====== Source information ======
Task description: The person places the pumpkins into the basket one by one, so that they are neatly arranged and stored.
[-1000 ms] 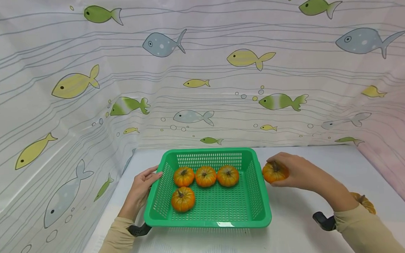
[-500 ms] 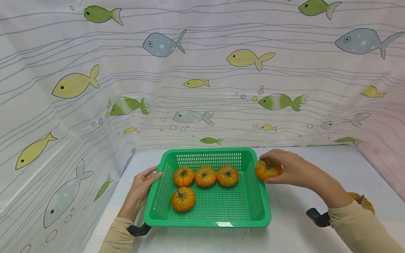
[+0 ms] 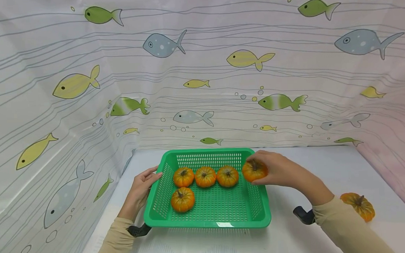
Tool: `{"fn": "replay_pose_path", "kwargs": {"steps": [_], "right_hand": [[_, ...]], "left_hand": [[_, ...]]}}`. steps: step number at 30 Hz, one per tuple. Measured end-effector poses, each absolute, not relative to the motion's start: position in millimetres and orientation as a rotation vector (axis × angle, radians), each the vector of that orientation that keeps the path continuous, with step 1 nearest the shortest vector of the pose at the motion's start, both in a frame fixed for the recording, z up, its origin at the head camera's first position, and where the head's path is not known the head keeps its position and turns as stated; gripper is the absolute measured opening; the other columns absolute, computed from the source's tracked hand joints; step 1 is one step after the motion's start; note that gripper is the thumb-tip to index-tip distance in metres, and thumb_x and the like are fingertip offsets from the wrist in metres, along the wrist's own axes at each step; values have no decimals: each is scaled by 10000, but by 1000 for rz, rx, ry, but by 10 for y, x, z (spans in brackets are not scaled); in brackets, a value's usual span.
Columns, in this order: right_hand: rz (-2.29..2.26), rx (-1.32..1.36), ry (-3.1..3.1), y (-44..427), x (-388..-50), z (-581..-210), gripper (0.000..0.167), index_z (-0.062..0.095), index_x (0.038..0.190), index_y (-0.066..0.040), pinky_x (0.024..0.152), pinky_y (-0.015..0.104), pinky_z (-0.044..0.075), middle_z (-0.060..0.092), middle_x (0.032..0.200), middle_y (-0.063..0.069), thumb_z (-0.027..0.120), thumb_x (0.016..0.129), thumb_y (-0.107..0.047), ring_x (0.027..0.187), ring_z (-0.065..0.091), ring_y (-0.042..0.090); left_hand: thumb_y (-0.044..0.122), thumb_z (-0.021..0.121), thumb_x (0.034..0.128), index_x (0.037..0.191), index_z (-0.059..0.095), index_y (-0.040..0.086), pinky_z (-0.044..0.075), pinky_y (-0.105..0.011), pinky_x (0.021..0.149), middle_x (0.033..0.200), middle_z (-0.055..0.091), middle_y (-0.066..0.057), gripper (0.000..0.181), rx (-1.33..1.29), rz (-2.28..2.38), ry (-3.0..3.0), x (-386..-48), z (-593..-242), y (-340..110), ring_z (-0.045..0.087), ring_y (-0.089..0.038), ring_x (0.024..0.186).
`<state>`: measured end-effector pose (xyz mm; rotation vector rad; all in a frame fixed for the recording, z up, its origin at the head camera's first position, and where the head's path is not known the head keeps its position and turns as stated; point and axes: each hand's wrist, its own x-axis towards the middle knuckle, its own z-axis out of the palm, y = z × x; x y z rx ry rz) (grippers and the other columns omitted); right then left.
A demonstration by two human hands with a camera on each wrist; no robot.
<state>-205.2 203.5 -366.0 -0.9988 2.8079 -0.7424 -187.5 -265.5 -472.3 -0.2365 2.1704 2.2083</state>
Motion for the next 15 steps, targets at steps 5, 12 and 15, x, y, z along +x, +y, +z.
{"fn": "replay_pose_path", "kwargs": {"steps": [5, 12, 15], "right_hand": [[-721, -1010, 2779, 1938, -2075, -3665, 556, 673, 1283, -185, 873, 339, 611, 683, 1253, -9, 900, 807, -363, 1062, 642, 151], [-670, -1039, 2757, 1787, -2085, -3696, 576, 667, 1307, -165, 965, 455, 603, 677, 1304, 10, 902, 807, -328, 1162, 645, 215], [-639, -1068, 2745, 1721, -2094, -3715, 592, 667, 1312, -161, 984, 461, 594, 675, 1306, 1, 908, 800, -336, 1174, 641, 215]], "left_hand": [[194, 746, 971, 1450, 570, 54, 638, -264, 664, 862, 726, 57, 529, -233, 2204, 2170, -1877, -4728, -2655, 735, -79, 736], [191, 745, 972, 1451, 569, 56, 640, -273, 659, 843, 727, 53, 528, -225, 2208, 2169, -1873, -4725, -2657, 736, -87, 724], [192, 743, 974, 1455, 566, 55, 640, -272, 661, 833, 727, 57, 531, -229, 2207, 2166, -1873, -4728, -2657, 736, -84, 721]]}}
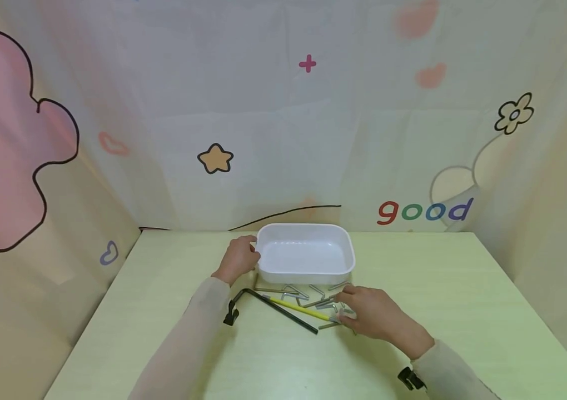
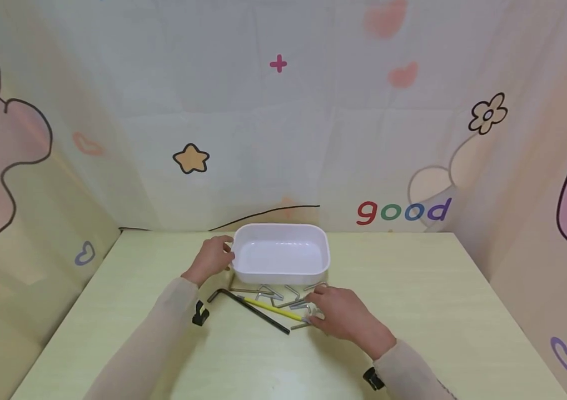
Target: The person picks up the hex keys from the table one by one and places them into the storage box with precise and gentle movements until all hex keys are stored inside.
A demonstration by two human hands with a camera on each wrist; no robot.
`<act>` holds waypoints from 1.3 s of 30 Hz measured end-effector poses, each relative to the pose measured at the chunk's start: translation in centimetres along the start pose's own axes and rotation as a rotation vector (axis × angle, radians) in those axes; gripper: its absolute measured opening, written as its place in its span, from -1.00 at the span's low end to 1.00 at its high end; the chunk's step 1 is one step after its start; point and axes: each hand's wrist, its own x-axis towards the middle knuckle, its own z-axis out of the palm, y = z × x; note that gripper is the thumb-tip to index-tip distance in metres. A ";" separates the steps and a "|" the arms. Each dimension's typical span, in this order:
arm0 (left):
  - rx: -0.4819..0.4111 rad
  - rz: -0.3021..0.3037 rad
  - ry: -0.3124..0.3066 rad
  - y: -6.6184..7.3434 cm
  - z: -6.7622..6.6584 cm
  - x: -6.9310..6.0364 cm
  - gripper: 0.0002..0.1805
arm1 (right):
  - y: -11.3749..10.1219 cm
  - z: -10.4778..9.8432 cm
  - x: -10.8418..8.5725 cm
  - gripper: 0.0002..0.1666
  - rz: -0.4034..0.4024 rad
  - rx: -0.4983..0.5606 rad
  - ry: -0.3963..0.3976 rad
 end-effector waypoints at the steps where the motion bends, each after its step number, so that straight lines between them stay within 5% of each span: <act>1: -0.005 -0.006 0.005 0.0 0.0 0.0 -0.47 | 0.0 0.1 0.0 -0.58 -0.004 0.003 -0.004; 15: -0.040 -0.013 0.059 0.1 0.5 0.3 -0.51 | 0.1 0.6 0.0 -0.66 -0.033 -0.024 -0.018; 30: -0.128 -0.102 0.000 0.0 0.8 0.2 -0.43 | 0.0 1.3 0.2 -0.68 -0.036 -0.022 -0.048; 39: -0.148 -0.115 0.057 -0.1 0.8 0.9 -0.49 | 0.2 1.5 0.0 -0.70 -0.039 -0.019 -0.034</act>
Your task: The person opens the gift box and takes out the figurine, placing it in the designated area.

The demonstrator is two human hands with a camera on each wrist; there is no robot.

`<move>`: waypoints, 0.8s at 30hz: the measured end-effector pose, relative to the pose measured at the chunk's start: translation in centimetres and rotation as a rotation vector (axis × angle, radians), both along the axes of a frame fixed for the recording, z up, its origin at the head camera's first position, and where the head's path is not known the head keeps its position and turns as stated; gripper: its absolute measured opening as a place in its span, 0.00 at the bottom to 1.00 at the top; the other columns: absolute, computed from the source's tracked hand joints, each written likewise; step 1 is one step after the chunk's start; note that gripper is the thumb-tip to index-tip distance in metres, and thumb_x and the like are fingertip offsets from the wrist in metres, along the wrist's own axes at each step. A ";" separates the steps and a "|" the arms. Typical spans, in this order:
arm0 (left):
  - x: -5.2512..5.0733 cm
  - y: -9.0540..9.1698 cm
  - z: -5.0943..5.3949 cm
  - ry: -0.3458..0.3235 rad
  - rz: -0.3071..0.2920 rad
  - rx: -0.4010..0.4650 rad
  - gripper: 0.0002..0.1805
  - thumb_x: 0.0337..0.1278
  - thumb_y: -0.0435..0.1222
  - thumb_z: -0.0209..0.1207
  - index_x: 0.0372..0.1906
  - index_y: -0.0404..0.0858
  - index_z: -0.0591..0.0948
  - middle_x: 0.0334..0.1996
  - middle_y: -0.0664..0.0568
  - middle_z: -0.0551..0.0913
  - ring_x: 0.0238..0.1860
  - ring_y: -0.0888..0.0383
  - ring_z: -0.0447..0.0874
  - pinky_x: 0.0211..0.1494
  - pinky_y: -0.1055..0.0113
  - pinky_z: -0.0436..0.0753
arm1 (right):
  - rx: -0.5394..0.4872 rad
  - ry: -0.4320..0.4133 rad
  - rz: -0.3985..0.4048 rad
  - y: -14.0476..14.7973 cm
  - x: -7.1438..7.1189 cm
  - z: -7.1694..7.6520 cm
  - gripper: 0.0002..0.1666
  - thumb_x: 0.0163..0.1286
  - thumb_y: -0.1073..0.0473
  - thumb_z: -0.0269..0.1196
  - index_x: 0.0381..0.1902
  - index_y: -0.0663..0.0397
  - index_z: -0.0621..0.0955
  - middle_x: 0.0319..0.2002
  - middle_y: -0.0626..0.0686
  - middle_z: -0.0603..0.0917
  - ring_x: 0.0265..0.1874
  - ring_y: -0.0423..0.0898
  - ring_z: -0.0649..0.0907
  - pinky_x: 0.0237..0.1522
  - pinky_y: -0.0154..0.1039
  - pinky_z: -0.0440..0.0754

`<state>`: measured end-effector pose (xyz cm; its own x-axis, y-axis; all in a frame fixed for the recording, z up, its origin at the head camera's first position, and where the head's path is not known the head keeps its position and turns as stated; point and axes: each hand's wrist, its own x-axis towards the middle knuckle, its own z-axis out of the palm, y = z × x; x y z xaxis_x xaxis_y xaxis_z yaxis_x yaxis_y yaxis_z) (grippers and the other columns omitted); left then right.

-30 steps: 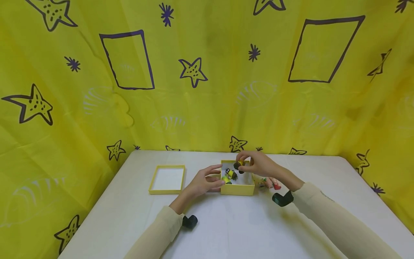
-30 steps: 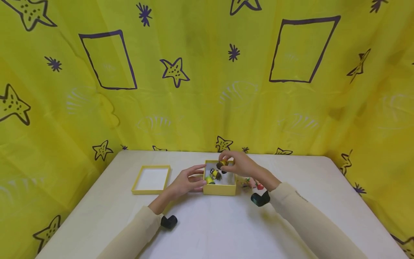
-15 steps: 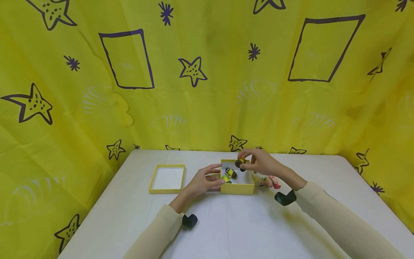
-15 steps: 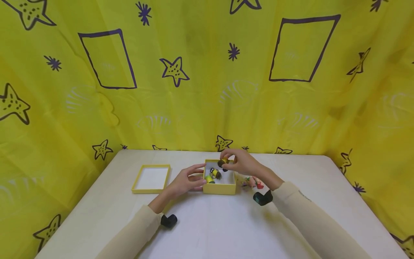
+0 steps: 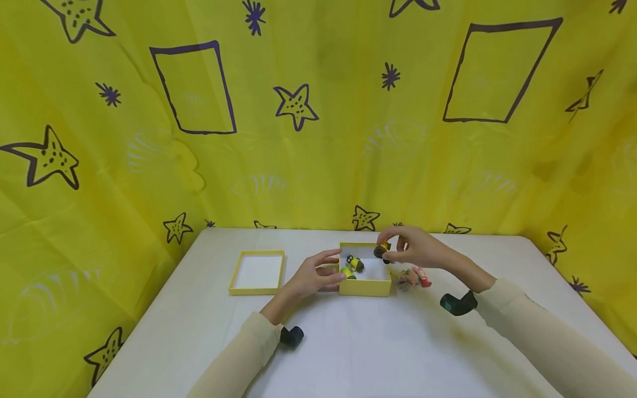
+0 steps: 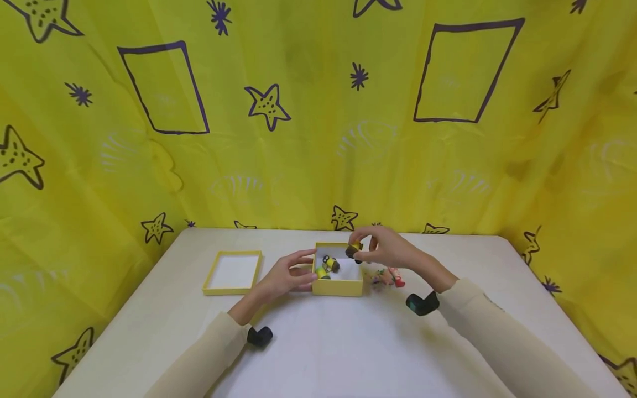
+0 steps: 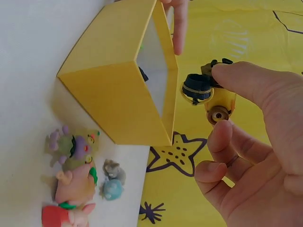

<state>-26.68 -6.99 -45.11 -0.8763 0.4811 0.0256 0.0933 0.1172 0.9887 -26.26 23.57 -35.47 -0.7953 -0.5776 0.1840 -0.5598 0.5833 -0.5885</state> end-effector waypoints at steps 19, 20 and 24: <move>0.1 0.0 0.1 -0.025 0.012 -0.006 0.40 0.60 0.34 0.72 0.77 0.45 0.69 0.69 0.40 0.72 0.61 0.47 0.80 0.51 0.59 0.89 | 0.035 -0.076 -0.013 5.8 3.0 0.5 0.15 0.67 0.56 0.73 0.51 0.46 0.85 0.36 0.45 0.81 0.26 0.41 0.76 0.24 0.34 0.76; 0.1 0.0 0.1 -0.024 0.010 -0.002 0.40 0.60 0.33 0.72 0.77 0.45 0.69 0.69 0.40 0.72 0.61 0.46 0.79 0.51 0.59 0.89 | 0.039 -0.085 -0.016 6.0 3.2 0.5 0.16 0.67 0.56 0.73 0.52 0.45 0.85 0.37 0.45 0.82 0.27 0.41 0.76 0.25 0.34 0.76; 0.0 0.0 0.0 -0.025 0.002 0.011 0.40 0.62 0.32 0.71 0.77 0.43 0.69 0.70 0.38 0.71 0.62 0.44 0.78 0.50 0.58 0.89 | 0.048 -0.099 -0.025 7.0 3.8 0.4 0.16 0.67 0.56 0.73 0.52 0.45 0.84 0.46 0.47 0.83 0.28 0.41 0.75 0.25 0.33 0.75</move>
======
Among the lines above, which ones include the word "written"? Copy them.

`<act>` holds waypoints from 1.3 s of 30 Hz measured end-effector poses, each relative to the pose measured at the chunk's start: translation in centimetres along the start pose's own axes and rotation as a rotation vector (axis × angle, radians) in those axes; gripper: its absolute measured opening, written as its place in its span, from -1.00 at the span's low end to 1.00 at its high end; the chunk's step 1 is one step after its start; point and axes: each hand's wrist, its own x-axis towards the middle knuckle, its own z-axis out of the palm, y = z × x; note that gripper is the thumb-tip to index-tip distance in metres. A ";" separates the steps and a "|" the arms. Each dimension's typical span, in this order:
`<move>`: waypoints, 0.8s at 30hz: the measured end-effector pose, relative to the pose measured at the chunk's start: translation in centimetres and rotation as a rotation vector (axis × angle, radians), both along the axes of a frame fixed for the recording, z up, its origin at the head camera's first position, and where the head's path is not known the head keeps its position and turns as stated; gripper: its absolute measured opening as a place in its span, 0.00 at the bottom to 1.00 at the top; the other columns: absolute, computed from the source's tracked hand joints, each written likewise; step 1 is one step after the chunk's start; note that gripper is the thumb-tip to index-tip distance in metres, and thumb_x and the like are fingertip offsets from the wrist in metres, along the wrist's own axes at each step. A ";" separates the steps and a "|" the arms. Typical spans, in this order:

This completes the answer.